## PROMPT
Exclude the images, then return every line below exactly as written.

********************

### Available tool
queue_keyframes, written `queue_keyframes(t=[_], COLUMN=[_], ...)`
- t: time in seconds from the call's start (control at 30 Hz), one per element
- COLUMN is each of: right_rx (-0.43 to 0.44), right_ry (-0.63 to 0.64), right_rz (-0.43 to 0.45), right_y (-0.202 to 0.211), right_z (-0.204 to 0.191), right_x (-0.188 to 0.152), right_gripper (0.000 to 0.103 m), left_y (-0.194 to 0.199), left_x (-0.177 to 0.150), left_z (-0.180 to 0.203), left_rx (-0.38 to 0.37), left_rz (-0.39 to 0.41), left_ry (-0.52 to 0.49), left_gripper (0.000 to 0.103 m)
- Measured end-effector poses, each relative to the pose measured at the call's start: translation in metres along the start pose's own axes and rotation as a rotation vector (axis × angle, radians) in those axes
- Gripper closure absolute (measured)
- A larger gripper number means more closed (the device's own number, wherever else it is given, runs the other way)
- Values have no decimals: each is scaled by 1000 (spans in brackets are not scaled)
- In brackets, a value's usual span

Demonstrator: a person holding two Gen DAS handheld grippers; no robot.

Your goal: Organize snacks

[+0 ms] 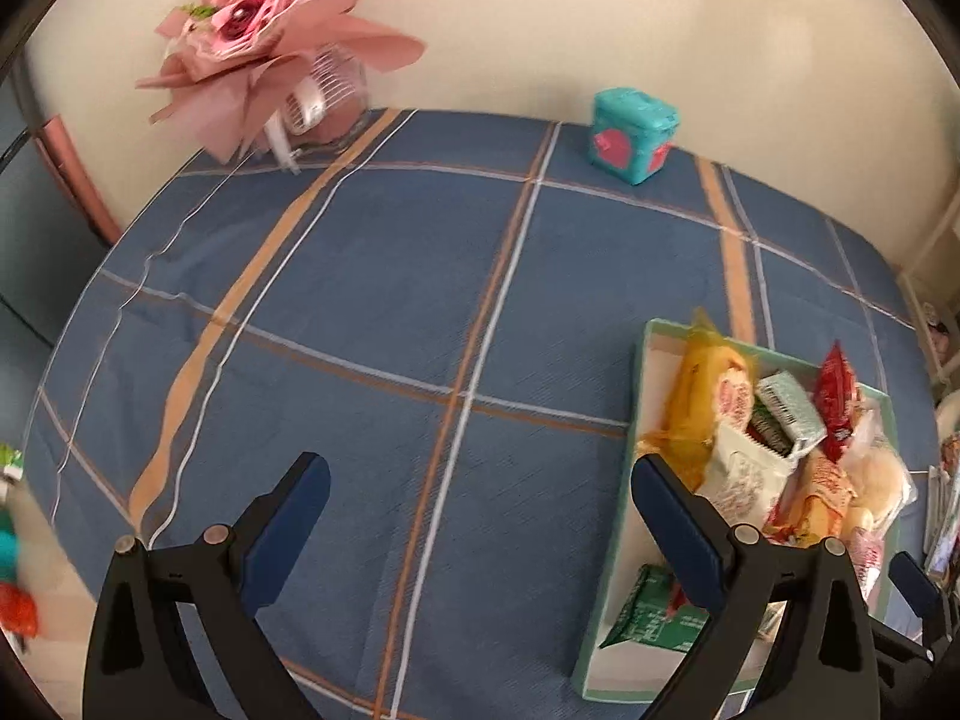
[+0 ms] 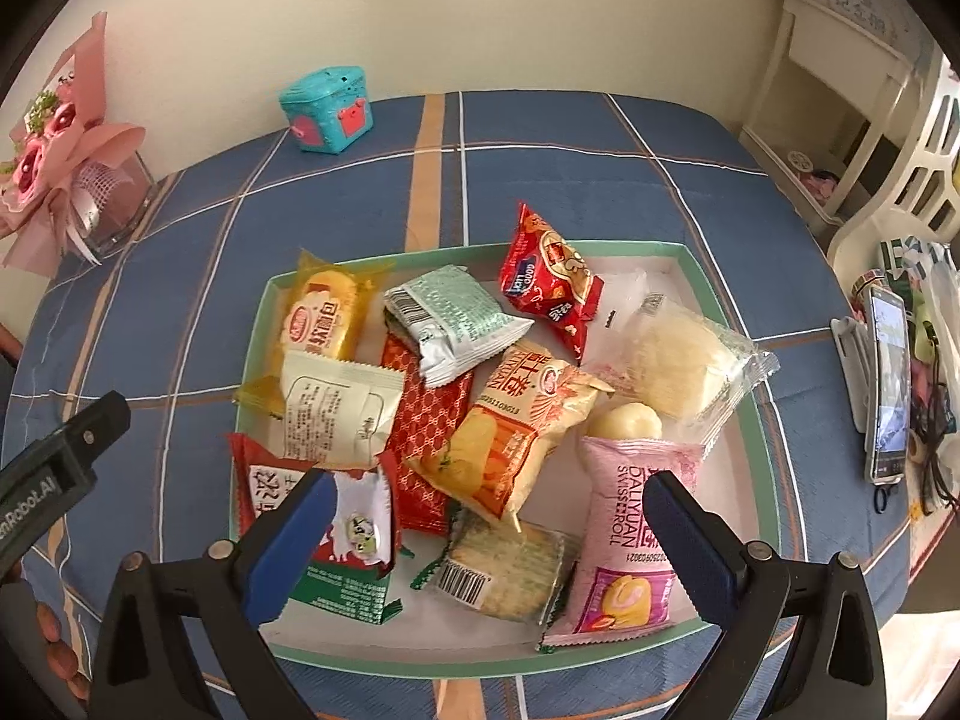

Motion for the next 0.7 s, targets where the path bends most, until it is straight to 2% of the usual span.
queue_keyframes(t=[0.4, 0.7], right_rx=[9, 38], right_ry=[16, 41], right_rz=[19, 81], right_y=[14, 40], right_z=[-14, -28], right_x=[-9, -16], right_gripper=[0, 0], left_y=[3, 30], left_x=[-18, -22], left_z=[-26, -35], left_rx=[89, 84], left_rz=[-64, -4], left_ry=[-57, -79], left_gripper=[3, 3])
Point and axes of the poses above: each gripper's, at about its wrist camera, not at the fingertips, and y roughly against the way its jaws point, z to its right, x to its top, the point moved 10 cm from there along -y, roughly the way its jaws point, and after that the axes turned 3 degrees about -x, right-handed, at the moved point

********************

## RESPONSE TO THE TASK
### Available tool
queue_keyframes, written `queue_keyframes(t=[_], COLUMN=[_], ...)`
- t: time in seconds from the call's start (control at 30 Hz), one per element
- COLUMN is each of: right_rx (-0.43 to 0.44), right_ry (-0.63 to 0.64), right_rz (-0.43 to 0.45), right_y (-0.202 to 0.211), right_z (-0.204 to 0.191), right_x (-0.188 to 0.152), right_gripper (0.000 to 0.103 m), left_y (-0.194 to 0.199), left_x (-0.177 to 0.150), left_z (-0.180 to 0.203), left_rx (-0.38 to 0.37), left_rz (-0.39 to 0.41), left_ry (-0.52 to 0.49), left_gripper (0.000 to 0.103 m)
- Measured end-effector poses, each relative to the pose measured at the call's start: translation in metres along the start pose's own axes and rotation as a rotation vector (axis × angle, radians) in those axes
- Gripper closure absolute (measured)
- A larger gripper number means more closed (the device's own number, wherever else it is given, runs the other way)
- Values have no decimals: each is scaled by 1000 (spans in brackets are not scaled)
- In brackets, a value's usual span

Demonstrator: a person holding two Gen DAS handheld grippers; no robot.

Your goal: Organize snacks

[+0 ms] 
[+0 ms] 

Motion for the next 0.7 s, targets where the path bends most, until it is straight to 2% of the usual span.
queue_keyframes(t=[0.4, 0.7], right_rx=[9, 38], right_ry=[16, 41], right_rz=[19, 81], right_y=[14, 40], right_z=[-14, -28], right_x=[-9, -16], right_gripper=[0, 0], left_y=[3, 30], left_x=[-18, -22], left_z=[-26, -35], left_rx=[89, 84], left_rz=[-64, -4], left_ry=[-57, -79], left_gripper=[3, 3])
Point and axes of the poses above: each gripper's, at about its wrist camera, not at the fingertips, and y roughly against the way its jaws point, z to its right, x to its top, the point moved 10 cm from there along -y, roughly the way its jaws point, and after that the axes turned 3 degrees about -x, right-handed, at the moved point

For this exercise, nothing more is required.